Work request
The response must contain every line from the records below that has "right".

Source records

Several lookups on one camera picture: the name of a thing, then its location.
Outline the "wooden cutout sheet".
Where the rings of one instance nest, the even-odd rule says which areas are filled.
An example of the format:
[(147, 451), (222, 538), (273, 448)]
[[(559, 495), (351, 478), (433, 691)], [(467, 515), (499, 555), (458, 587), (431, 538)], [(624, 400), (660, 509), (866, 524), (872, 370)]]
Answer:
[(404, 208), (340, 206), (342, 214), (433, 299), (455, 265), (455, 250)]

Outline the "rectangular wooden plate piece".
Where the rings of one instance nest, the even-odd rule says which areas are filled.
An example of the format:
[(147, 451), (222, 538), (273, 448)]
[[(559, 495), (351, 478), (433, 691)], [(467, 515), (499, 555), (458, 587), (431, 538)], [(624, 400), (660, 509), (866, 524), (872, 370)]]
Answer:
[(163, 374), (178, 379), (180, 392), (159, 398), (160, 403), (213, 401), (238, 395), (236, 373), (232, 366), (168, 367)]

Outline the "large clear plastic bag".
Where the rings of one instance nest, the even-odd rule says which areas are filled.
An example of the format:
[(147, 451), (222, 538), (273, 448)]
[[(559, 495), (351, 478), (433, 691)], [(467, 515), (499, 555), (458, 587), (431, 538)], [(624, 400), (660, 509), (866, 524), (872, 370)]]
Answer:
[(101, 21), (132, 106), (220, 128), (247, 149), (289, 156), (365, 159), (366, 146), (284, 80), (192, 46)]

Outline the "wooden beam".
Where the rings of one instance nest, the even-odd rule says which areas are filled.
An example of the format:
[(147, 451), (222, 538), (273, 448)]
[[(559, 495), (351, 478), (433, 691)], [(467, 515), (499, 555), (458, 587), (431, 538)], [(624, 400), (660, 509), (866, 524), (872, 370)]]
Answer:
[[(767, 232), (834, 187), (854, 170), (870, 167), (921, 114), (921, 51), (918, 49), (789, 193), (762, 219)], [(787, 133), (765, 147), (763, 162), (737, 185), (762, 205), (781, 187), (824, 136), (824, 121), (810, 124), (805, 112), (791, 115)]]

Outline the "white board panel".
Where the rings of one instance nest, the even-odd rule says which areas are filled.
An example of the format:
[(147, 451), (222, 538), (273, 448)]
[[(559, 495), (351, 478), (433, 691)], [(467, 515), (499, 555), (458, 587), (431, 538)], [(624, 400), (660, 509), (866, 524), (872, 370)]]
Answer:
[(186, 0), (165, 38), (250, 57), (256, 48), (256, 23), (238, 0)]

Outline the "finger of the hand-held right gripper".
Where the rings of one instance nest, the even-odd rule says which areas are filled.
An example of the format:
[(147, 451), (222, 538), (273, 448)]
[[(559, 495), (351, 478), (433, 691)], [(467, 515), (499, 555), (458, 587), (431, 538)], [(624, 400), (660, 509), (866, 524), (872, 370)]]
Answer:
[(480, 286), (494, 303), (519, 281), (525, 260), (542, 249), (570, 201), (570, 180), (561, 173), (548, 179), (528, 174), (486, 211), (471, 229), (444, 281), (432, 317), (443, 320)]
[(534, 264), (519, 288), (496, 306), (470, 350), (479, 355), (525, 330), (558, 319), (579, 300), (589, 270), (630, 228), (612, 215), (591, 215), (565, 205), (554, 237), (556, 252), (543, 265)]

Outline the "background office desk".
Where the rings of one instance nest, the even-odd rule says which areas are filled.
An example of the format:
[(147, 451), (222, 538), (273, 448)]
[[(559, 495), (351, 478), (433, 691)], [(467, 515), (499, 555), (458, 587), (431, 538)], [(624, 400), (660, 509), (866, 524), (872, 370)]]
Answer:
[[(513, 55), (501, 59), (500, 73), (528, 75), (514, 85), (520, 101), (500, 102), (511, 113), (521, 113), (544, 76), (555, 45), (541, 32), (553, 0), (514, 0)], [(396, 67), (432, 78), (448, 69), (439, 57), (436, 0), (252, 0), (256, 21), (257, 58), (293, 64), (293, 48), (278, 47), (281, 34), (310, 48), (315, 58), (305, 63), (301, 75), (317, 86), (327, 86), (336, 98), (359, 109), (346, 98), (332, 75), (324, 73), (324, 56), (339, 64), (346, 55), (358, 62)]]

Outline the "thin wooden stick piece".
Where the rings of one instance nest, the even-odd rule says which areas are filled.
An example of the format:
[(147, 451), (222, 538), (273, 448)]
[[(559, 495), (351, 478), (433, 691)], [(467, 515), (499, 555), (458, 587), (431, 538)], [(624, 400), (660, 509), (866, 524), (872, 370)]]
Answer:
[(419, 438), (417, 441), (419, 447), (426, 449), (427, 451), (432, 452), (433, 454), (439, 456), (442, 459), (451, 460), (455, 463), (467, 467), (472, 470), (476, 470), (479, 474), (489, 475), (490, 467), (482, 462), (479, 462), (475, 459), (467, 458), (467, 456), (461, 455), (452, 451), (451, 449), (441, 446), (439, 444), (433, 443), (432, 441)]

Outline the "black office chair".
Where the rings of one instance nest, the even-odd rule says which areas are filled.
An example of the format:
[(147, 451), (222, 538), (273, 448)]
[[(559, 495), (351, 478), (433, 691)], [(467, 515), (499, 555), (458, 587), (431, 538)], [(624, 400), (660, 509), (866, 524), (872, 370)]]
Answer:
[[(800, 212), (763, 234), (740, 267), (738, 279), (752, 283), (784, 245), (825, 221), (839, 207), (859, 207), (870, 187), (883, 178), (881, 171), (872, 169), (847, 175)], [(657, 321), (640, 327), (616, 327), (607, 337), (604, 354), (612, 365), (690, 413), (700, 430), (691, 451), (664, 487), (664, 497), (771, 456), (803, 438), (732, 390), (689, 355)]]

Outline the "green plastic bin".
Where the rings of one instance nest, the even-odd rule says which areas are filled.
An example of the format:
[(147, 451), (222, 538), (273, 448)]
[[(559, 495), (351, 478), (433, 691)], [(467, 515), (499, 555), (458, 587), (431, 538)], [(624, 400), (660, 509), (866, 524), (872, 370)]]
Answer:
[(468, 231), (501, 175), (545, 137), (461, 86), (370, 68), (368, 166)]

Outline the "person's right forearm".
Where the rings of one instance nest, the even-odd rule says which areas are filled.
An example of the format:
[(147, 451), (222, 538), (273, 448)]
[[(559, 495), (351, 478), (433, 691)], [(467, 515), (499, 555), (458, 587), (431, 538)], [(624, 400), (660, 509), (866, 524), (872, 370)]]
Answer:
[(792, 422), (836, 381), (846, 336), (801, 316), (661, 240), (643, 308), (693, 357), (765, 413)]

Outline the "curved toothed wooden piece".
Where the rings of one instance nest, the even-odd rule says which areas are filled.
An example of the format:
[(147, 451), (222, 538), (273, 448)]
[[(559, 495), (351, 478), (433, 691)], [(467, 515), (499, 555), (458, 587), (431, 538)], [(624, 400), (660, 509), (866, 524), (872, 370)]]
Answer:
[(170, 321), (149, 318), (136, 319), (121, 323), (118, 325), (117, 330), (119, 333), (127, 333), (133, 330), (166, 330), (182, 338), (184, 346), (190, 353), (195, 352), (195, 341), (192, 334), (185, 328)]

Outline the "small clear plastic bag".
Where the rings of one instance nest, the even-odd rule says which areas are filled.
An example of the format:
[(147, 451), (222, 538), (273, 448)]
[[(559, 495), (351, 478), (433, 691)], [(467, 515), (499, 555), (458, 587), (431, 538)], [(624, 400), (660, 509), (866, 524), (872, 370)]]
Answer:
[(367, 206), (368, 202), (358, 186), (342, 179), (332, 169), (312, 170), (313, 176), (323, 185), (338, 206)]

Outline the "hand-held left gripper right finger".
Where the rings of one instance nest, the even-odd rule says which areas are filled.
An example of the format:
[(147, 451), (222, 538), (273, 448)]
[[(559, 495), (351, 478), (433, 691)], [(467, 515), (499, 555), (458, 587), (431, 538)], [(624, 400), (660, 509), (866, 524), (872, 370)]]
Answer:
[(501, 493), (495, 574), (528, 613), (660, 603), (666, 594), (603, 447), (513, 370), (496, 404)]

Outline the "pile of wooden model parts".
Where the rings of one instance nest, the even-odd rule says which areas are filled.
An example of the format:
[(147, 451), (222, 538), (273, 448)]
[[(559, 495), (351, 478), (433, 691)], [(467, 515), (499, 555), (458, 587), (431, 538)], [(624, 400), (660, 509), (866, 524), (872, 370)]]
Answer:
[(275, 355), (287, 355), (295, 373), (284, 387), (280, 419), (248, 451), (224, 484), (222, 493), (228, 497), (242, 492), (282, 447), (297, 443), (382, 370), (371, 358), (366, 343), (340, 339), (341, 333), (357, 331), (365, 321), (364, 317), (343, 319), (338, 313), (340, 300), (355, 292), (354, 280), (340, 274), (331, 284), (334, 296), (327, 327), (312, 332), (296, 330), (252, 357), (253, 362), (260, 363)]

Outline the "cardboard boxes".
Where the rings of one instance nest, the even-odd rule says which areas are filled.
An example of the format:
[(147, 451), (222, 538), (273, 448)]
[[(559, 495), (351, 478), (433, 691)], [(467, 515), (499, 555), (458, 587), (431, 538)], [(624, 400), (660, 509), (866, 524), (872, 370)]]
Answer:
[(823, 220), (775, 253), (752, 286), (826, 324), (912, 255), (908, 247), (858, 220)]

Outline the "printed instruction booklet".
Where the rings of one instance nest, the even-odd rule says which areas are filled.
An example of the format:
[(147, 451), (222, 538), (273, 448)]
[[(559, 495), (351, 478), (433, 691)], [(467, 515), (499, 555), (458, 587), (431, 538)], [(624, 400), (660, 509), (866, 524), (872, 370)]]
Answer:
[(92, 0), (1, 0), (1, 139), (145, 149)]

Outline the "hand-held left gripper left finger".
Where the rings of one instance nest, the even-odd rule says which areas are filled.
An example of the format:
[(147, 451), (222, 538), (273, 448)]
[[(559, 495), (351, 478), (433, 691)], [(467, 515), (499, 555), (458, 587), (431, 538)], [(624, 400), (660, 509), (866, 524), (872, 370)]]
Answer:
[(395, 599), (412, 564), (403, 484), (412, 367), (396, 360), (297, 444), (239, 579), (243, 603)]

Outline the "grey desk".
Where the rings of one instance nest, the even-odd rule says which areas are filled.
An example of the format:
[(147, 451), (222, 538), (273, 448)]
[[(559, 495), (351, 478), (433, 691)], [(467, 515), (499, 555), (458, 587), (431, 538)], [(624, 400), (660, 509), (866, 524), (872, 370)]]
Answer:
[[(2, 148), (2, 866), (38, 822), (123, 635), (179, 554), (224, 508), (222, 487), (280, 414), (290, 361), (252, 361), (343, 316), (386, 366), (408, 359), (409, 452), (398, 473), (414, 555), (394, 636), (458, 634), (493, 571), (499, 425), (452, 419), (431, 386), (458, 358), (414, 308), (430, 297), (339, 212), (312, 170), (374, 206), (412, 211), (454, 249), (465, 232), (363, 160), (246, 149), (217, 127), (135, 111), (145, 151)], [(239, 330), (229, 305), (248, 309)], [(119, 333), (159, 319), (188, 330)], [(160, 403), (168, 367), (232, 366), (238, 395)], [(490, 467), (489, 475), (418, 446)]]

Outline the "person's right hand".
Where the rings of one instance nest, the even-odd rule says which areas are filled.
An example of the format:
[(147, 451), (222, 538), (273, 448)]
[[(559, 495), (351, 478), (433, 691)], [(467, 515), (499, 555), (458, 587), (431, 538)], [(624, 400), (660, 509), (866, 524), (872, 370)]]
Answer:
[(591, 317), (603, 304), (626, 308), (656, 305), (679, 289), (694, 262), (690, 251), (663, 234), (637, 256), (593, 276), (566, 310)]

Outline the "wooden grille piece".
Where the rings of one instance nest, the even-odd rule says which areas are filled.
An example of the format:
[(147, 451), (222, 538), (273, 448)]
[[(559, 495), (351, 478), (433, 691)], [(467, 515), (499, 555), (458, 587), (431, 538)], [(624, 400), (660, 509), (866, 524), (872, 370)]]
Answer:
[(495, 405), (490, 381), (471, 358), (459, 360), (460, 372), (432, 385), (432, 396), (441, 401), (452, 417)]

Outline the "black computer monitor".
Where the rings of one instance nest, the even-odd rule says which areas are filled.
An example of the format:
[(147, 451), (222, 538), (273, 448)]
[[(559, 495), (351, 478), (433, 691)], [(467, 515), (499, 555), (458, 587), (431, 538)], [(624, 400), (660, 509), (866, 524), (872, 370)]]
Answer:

Exercise solution
Outline the "finger of the hand-held right gripper".
Outline the "person's right forearm".
Outline the "hand-held left gripper right finger".
Outline the "person's right hand".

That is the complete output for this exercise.